HC Deb 16 November 1976 vol 919 cc1131-40

4.17 p.m.

Mr. Ian Gow (Eastbourne)

I beg to move, That leave be given to bring in a Bill to restore Cable and Wireless Ltd. to private ownership. —[Interruption.]

Mr. Speaker

Order. I know that the House is anxious to hear the hon. Gentleman.

Mr. Gow

It is just over 30 years since Cable and Wireless was nationalised. Moving the Second Reading of the Cable and Wireless Bill in this House, the then Chancellor of the Exchequer, Dr. Dalton, said: Yesterday is was coal; today it is cables. The Socialist advance, therefore, continues."—[Official Report, 21st May 1946; Vol. 423, c. 201.] Perhaps I may reply to the doctor by saying that three weeks ago it was the National Freight Corporation, today it is Cable and Wireless and, as soon as the procedures of the House allow, it will be the turn of the British Steel Corporation to be considered for denationalisation.

Yet Dr. Dalton was right. The Socialist advance of which he spoke 30 years ago has continued. Coal, gas, electricity, the railways, the buses, steel, a large part of the motor industry, and perhaps soon aircraft, shipbuilding and ship repairing, are or will be owned and controlled by the State. This growing concentration of wealth, power and decision-making is now recognised as being far from the panacea which its supporters had claimed. Too often, the public interest has been sacrificed to the political interest of the party in power. Public accountability and public control have become a myth. Control by the State has meant, in effect, control by a tightly knit group of politically motivated men and women in Whitehall.

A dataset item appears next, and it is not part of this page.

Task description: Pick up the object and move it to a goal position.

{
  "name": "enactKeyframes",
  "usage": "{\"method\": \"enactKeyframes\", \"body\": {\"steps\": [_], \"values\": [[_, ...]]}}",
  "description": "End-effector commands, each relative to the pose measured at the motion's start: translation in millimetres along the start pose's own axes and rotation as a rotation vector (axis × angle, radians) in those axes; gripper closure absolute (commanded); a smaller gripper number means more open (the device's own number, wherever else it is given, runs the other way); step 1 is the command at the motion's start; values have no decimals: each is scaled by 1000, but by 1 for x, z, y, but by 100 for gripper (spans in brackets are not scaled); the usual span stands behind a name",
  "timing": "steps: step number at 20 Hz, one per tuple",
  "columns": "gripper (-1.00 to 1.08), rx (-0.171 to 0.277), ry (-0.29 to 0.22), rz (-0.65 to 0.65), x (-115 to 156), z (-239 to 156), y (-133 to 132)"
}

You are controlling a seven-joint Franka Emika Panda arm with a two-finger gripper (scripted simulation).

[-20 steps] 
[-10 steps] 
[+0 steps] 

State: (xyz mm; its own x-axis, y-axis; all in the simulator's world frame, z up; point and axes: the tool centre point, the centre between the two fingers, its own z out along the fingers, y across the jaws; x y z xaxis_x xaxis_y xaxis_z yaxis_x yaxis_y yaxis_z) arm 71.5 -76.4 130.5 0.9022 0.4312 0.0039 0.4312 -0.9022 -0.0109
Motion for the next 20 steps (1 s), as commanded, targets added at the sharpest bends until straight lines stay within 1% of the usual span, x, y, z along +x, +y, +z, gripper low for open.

This Bill asserts that the role of the Government in the economic life of the nation needs to be curtailed; that the frontiers of the State which have advanced steadily over the past 30 years need to be flung back; that Governments do better what only they can do if they stop doing what they do not need to do; that the Government should cease to be involved directly in the management and control of commerce and industry; that the people themselves—"ordinary working people "—to use a phrase which falls so readily from the Chancellor's lips—and ordinary working managers, will do the job very much better than the politicians and that the increasingly political nature of decisions taken by the State-owned sector is hostile to the public interest.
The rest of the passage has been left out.